只是俞夏妈一改常态的说:“夏儿啊,家里的情况你是知道的,我们俩那点退休工资,几乎都被你爸那个糟身体给弄没了,现在,你弟弟正筹备着公务员的考试,正是用钱的时候,这万一,成成急需要钱疏通关系,我们这两老的到哪里去给他弄呢?夏儿,你可不能没有良心啊?!”这是俞夏妈第一次这么“恳切的”跟自己“谈钱”。
俞夏只苦笑了笑:“我们也是勒紧了裤腰带在生活,哪有余钱给你啊?!”
“你可不要唬我。
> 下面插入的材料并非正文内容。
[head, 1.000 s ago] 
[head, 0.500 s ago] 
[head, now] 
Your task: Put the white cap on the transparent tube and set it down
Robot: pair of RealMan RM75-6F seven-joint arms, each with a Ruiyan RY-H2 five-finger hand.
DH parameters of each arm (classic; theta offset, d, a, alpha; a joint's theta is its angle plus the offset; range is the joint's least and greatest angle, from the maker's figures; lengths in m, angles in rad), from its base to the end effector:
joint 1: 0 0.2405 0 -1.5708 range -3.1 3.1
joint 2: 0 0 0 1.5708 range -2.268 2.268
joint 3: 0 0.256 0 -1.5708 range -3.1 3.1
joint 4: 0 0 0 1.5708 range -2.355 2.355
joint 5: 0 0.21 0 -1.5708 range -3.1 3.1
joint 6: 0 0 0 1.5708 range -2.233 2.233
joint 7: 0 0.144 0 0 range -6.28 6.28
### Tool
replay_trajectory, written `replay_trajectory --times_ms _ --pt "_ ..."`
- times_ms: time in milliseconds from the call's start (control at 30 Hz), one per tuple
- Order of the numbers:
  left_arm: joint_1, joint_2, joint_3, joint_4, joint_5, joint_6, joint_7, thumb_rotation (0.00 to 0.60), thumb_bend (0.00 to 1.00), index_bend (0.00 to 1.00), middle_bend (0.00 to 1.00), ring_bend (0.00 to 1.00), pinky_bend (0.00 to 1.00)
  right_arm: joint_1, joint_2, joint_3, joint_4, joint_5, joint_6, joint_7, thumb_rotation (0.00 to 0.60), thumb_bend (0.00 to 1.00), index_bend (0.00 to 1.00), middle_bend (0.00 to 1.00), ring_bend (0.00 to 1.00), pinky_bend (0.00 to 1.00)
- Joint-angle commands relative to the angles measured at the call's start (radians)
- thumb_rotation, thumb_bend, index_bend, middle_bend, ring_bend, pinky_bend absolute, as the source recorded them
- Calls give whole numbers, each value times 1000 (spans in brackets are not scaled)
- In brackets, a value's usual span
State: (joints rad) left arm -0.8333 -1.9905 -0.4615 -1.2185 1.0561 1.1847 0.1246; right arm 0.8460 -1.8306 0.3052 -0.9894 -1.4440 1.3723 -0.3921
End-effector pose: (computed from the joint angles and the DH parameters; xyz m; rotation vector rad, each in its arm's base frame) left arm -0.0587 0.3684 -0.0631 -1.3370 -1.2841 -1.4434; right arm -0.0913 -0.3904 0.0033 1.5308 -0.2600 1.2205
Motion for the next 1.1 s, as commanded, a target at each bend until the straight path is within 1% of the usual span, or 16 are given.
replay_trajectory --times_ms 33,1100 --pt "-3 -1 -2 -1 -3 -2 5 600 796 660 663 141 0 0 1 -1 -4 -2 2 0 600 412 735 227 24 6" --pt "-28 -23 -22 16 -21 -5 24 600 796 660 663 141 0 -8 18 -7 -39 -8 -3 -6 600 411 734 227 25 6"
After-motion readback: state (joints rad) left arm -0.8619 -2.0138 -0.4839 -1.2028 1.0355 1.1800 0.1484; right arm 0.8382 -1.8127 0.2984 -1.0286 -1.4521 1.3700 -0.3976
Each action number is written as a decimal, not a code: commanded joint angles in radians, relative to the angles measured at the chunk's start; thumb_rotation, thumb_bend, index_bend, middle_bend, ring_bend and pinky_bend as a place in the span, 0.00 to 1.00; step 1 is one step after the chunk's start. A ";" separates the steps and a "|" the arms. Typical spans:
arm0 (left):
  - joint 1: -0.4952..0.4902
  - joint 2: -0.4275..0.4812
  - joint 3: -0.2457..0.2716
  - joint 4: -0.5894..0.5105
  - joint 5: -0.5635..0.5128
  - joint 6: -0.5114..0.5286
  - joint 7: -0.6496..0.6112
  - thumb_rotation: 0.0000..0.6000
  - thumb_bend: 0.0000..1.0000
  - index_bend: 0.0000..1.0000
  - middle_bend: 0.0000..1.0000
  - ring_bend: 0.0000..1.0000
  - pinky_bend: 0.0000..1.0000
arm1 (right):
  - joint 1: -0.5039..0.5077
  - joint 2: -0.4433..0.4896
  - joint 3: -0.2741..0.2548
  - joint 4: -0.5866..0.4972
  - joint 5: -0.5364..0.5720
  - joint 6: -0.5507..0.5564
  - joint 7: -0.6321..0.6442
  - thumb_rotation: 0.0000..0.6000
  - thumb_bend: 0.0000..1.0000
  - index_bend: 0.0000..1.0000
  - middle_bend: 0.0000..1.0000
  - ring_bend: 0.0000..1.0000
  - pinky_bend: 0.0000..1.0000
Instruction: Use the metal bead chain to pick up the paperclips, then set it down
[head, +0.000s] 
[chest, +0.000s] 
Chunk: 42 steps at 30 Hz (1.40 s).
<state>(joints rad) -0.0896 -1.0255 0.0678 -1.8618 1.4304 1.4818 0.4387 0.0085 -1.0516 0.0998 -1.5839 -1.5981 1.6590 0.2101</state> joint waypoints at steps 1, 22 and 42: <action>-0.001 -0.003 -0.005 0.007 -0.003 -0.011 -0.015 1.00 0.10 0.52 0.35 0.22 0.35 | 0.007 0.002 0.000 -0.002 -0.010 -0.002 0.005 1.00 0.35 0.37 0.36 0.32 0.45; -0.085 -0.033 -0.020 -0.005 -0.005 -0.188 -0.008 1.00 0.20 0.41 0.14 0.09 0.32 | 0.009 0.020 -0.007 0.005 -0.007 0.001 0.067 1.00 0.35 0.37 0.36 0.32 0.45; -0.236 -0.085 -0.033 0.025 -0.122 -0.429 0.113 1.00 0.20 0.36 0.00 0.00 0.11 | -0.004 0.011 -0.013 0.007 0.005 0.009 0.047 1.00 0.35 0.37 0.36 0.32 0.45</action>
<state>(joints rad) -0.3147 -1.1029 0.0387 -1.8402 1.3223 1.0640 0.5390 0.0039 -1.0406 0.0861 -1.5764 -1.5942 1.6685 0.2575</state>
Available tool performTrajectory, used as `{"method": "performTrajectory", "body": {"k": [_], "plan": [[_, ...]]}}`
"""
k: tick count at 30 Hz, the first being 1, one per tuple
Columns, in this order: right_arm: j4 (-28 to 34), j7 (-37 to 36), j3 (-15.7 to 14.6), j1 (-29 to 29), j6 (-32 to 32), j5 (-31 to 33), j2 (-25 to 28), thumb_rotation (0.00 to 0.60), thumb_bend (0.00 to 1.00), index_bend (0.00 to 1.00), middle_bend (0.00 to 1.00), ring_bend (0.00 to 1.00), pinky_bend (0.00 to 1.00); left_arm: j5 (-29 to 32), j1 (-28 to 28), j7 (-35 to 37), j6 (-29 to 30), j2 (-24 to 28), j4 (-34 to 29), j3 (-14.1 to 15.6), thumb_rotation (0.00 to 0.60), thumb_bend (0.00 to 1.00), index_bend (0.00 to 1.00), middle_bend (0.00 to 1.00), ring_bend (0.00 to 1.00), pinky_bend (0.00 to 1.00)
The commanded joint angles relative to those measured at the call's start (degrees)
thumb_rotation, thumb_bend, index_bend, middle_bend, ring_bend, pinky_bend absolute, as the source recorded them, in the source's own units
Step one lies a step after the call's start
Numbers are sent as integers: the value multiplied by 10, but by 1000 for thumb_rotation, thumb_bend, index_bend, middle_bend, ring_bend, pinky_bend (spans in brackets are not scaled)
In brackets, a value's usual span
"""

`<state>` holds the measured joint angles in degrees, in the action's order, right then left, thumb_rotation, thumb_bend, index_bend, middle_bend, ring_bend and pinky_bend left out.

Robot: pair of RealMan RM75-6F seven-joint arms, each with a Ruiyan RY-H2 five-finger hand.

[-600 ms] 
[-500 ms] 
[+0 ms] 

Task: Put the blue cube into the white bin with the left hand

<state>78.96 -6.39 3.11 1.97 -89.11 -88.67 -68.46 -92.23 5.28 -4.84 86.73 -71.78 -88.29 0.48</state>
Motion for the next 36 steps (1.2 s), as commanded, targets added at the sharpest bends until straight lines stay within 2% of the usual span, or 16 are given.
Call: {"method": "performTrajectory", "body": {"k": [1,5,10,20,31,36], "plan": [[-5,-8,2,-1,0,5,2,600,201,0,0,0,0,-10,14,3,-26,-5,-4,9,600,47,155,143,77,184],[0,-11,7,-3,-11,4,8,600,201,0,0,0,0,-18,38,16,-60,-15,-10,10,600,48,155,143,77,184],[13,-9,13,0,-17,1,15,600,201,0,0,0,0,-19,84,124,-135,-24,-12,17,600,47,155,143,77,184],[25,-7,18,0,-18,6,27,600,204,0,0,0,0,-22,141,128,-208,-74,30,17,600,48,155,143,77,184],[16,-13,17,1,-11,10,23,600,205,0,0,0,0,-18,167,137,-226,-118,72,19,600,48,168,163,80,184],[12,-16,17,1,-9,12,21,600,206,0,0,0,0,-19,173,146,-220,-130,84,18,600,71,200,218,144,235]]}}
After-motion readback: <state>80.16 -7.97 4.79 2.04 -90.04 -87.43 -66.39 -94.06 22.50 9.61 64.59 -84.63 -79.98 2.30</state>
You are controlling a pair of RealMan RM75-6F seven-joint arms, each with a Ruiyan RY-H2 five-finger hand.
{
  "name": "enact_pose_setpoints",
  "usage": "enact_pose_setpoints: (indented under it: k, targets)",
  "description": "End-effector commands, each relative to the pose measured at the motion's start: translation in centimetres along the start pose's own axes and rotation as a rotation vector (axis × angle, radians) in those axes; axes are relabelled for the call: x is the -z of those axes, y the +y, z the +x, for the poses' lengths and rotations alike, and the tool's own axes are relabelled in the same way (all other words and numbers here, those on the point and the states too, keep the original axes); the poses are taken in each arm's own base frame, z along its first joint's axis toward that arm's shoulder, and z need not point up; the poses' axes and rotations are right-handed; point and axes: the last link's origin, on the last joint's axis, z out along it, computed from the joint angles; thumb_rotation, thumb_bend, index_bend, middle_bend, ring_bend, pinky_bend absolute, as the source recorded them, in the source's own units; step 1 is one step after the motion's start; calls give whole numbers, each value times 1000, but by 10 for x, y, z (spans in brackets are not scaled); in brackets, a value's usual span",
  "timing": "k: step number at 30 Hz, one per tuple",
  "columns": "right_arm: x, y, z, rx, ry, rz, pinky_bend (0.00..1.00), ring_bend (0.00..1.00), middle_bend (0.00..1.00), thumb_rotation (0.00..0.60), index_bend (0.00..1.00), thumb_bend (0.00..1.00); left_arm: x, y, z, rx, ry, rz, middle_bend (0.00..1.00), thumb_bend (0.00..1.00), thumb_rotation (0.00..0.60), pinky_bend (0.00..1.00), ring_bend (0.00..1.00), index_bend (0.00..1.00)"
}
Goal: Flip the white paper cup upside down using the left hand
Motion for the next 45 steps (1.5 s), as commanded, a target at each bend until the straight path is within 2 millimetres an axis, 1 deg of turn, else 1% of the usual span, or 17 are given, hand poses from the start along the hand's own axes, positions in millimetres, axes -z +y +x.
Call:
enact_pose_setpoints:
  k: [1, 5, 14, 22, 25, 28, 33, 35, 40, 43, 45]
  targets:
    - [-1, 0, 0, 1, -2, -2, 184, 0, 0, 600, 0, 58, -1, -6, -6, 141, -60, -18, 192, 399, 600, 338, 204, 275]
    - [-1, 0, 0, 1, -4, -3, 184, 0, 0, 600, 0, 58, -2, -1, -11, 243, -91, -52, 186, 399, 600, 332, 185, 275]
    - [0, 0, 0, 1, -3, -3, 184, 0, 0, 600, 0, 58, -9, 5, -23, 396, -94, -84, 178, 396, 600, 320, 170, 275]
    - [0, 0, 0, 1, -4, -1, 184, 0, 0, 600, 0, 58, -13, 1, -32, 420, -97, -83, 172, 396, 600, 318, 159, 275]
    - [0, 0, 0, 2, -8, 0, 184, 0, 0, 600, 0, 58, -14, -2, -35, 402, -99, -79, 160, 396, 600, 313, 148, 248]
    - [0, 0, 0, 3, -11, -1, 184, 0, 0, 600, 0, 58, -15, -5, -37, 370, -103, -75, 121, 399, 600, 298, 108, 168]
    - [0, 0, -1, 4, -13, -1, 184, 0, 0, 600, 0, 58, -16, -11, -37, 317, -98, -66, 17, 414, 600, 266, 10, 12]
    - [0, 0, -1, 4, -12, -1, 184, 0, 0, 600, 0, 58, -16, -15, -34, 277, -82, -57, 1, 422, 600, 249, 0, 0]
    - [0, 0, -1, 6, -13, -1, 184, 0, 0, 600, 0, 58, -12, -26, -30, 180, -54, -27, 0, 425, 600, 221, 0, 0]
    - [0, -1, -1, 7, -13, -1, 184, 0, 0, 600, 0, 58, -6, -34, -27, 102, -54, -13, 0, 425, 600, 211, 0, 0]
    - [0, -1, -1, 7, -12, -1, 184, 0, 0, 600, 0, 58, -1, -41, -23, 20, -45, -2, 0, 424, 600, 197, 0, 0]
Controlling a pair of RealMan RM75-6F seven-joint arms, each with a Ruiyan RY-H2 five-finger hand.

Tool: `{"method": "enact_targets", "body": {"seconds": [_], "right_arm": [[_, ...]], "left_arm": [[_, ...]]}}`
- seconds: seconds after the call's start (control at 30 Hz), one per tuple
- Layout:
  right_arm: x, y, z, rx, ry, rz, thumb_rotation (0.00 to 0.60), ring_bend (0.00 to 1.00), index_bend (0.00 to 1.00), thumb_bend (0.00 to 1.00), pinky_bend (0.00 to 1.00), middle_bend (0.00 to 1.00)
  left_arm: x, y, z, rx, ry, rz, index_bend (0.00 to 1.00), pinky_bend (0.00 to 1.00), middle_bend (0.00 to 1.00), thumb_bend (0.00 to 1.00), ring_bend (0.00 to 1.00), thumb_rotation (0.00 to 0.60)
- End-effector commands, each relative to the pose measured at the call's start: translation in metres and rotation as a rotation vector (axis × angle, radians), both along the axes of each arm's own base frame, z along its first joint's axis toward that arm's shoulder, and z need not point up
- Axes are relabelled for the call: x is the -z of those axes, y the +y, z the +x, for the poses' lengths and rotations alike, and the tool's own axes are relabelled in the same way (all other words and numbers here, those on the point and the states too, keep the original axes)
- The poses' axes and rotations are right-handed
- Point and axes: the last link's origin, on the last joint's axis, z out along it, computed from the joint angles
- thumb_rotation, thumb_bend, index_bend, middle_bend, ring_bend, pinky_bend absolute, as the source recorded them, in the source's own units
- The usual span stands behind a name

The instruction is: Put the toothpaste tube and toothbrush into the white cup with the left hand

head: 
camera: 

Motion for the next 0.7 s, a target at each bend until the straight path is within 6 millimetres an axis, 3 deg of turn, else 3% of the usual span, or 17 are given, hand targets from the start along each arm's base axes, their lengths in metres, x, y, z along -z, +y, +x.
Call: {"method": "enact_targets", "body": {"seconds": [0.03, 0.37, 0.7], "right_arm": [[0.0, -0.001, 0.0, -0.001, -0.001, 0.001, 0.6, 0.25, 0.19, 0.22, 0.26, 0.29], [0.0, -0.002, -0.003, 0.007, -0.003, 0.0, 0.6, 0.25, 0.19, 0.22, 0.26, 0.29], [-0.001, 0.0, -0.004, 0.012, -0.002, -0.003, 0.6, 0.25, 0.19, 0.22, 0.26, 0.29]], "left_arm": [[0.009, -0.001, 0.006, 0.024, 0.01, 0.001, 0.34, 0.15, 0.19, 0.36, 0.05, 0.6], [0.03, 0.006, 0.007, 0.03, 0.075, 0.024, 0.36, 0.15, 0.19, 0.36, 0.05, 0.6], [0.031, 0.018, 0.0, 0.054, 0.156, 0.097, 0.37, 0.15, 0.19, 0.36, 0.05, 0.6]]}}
”俞夏妈突然一脸的严肃:“我知道那个瘸子没有钱,可他妹子有,那丫头不是认识了个有钱的大老板么?她一夜之间就能给你筹齐房款,我不信,你跟她开口借几万给娘家用,她会没有?!”
俞夏愣住了,她真是没想到,她妈竟然把如意算盘打到了肖墨身上。
虽说家里的房子是肖墨的钱,可她再有钱,再受“老板”赏识,可毕竟也是员工啊,再说了,她自己又不会印钞票,那就能把几万块钱拿的这么轻松?
自己这还没彻底进肖家的门呢?她妈就把全家都绑在了肖墨那个虚无缥缈的“老板”身上。
俞夏没好气的看了看她妈,没再多言,只拎着蛇皮袋,出门喊了辆出租就回去了。
俞夏妈赶紧跟出来,站在自家门口,跟已经开走的出租车说道:“夏儿啊,你可别忘了拿钱的事情啊?!”
正欲关门的时候,从对面门缝里探出了一副臃肿的身子,那人嘴里磕着瓜子,懒洋洋地倚在红旧的门槛上:“啧啧啧……你家夏儿福气也蛮好的么!虽说摊上了个残废的老公,倒也有个有出息的小姑子,想从人家那里得个三万五万的一定不再话下喽!”
俞夏妈瞪了对面一眼:“还吃着呢,都堵不上你的臭嘴,我家肖文就是腿脚有些不好,哪里残废了?!倒是你家璐璐啊,这还没结婚呢,就老夜不归宿的,别以为我不知道你在算计什么?你再算计,也得看你家闺女的肚子到底争不争气哉!”
说完也不顾那人变了的脸色,直接将门关了。
“**,敢跟我斗?!也不看看自己是个什么东西!”
可俞夏呢,却没她妈这么有闲情的跟不相干的斗嘴,她这一路上啊,都在魂不守舍着。
她想着,自己就这么一个弟弟,就指着他光耀门楣了。
可自己的实际情况真没她妈说的那么美好,虽然有了房子,但,她的日子仍然过得那样拮据,至于这钱的事情,让她到底该怎么向肖家人开口?
她努力的想着法子,却百思不得其解,可,等她从家里新添置的床头柜里翻出来一张近十万的存折时,她忽然就傻了眼。
作者有话要说:微微的第三更!!mua——
大家注意俞夏妈这个人,没错,是个市井小民不错,氮素,她在后面的剧情里也起到了不小的作用,大家拭目以待吧……
至于俞夏翻到的这十万块钱,大家猜的不错,这钱来得不干净——微微点到为止哦。
☆、第 25 章
肖墨怀孕刚过三个月的那天;天正晴朗。
那时候;秋姑娘正掀开了半卷面纱;所以,她出门的时候,阿姨还暖心的替她加了个外套。
她开着乔琛新送给她的蓝色mini,在百货公司地下的停车场停车。
许是很久没开车;手生了;倒车的时候,车前盖还猛地刮在了尖锐的墙棱上。
崭新的蓝色车身;就那么突兀的横了一条口子。
肖墨蹙着眉头,下车。
在那处伤痕上来回抚摸;最后还是叹了口气,拿了钥匙不回头的走了。